Tumor mutation burden and Immune microenvironment of three subtypes in HCC patients. (A–C) Waterfall maps of the somatic mutation landscape in three subtypes. (D–F) Lollipop diagrams of the copy number abnormalities indicates the degree of copy number loss (green) or gain (red). The stromal scores, immune scores (G), and tumor purity (H) for three subtypes by Mann-Whitney U-test (I) The boxplot of immune infiltration cells between three subtypes of HCC. (*p < 0.05, **p < 0.01, ***p < 0.001, ****p < 0.0001).

Identification and external validation of the NK cell prognosis signature in HCC

To develop a prognosis signature based on NKMGs, we first utilized the TCGA cohort as the training set to conduct a univariate Cox regression analysis. As a result, we identified 28 NK cell marker genes that were significantly associated with overall survival (OS) (Figure 4A). We subsequently performed LASSO Cox regression analysis, of which 10 were selected for inclusion in the prognosis signature, as shown in Figures 4B, C. These NKcell-related prognosis genes (NKPGs) were KLRB1, CD7, LDB2, FCER1G, PFN1, FYN, ACTG1, PABPC1, CALM1, and RPS8.

FIGURE 4.

FIGURE 4

Identification and external validation of the HCC-related NK cell prognostic signature. (A) Forest plot based on univariate Cox analysis in the TCGA cohort. (B) LASSO coefficients of the NKMGs (C) Tenfold cross-validation for tuning parameter selection in the Least absolute shrinkage and selection operator (LASSO) model. Ten genes were selected by the LASSO Cox models (D)The expression levels of 10 genes in human normal liver cell line (LO2) and two HCC cell lines (HepG2 and Huh7) were examined by qRT-PCR. (E) The expression level of genes determined by immunohistochemistry in cancer tissues and normal tissues obtained from HPA datasets. Scale bar, 100 μm.

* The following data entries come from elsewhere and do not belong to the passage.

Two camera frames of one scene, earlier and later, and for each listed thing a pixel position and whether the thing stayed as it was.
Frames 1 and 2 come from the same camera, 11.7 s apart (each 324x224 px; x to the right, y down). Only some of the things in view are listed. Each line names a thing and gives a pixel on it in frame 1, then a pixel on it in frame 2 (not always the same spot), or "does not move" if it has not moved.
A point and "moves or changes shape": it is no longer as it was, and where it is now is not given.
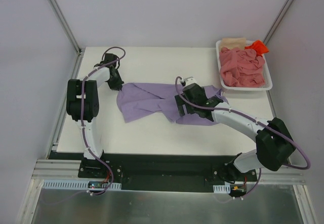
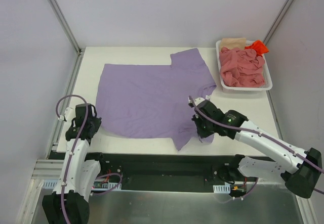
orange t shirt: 258,46 does not move
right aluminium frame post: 283,11 does not move
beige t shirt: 233,42 does not move
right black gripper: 184,105 -> 200,127
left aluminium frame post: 61,16 does not move
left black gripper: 115,81 -> 89,127
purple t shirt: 135,100 moves or changes shape
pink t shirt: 241,68 does not move
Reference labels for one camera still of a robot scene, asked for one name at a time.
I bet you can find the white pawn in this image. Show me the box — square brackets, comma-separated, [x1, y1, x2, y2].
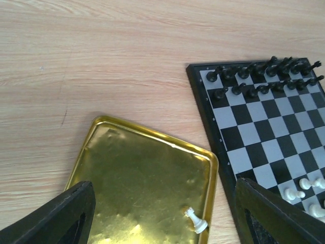
[299, 178, 325, 190]
[284, 188, 306, 202]

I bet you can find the black chess pieces row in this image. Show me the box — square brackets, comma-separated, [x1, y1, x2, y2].
[200, 56, 324, 101]

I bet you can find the black grey chess board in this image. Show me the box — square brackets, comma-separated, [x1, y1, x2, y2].
[186, 60, 324, 234]

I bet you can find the white chess piece lone bottom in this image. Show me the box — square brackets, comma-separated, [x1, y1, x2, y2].
[185, 207, 208, 234]

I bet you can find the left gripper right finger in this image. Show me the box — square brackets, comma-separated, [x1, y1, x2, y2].
[235, 178, 324, 243]

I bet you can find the gold metal tray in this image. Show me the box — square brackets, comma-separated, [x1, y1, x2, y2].
[67, 116, 219, 243]

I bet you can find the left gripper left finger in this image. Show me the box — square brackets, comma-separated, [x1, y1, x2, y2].
[1, 181, 95, 243]

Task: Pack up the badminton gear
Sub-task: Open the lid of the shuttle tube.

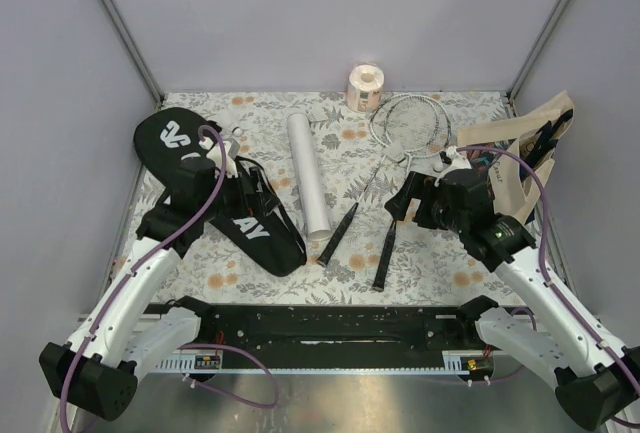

To further elucidate the relationship between prognosis genes and HCC, we conducted qPCR analysis on a human normal liver cell line (LO2) and two HCC cell lines (HepG2 and Huh7) (Figure 4D). The results demonstrated that the expression of FCER1G, PFN1, ACTG1, PABPC1, CALM1, and RPS8 was significantly upregulated in the liver cancer cells, whereas KLRB1, LDB2, and FYN exhibited the opposite trend. These findings were consistent with results obtained from the TCGA cohort, except for FCER1G (Supplementary Figure S2). While CD7 and FCER1G displayed an upward trend in HCC, there were no significant differences between the groups. Except for RPS8, which was not available in the HPA database, we explored the protein expression of other NKPGs in HCC tissues (Figure 4E). Compared with normal liver tissue, FCER1G, PFN1, ACTG1, PABPC1, and CALM1 were found to be highly expressed, while KLRB1, LDB2, and FYN were found to be lowly expressed in HCC.

Establishment and validation of the HCC-related NK cell prognosis model

We constructed a Prognosis model using the 10 NKPGs selected above and named it HNK-10. The risk score of each HCC patient was calculated as follows: Risk score = (−0.414 × KLRB1 expression) + (0.067 × CD7 expression) + (−0.003 × LDB2 expression) + (0.157 × FCER1G expression) + (0.068 × PFN1 expression) + (−0.133 × FYN expression) + (0.105 × ACTG1 expression) + (0.087 × PABPC1 expression) + (0.403 × CALM1 expression) + (0.083 × RPS8 expression). To validate the performance of the model, we conducted a time-dependent ROC analysis in three independent cohorts. In the TCGA cohort, the AUCs for 1-year, 2-year, and 3-year OS were 0.770, 0.745, and 0.734, respectively (Figure 5A). In the GSE14520 cohort, the corresponding AUCs were 0.645, 0.665, and 0.635 (Figure 5B). In the ICGC cohort, the AUCs were 0.774, 0.679, and 0.664, respectively (Figure 5C). The risk scores demonstrated superior discrimination compared to age, gender, tumor stage, and pathological grade, as evidenced by significantly higher AUC values (Figures 5D–F). The calibration curves showed a favorable level of concordance between the model predictions and the actual observed probabilities (Figures 5G–I). Moreover, the clinical impact curves indicated that the model had a positive impact on clinical decision-making, further supporting its efficacy (Figures 5J–L). As demonstrated in Figures 5M, N, univariate and multivariate Cox regression analysis revealed that the risk scores were independent predictors of OS compared to other clinical indications. The NRI and IDI showed that the HNK-10 model had better predictive accuracy than other clinical parameters (Supplementary Table S3). The 1000-time bootstrap accuracy was 70.68% and 10-fold accuracy was 71.18%, which showed good robustness of the HNK-10 model.

FIGURE 5.

FIGURE 5

Establishment and validation of the HNK-10 models in HCC. Time-dependent receiver operating characteristic (ROC) curve analysis in the TCGA (A), GEO (B), and ICGC (C) cohorts. ROC curves of clinical parameters in the TCGA (D), GEO (E), and ICGC (F) cohorts. The calibration curves for 1-, 2-, and 3-year overall survival in the TCGA (G), GEO (H), and ICGC (I) cohorts. Clinical impact curves for predicting OS in HCC patients in the TCGA (J), GEO (K), and ICGC (L) cohorts. Univariate (M) and multivariate (N) Cox regression analysis of clinicopathological features.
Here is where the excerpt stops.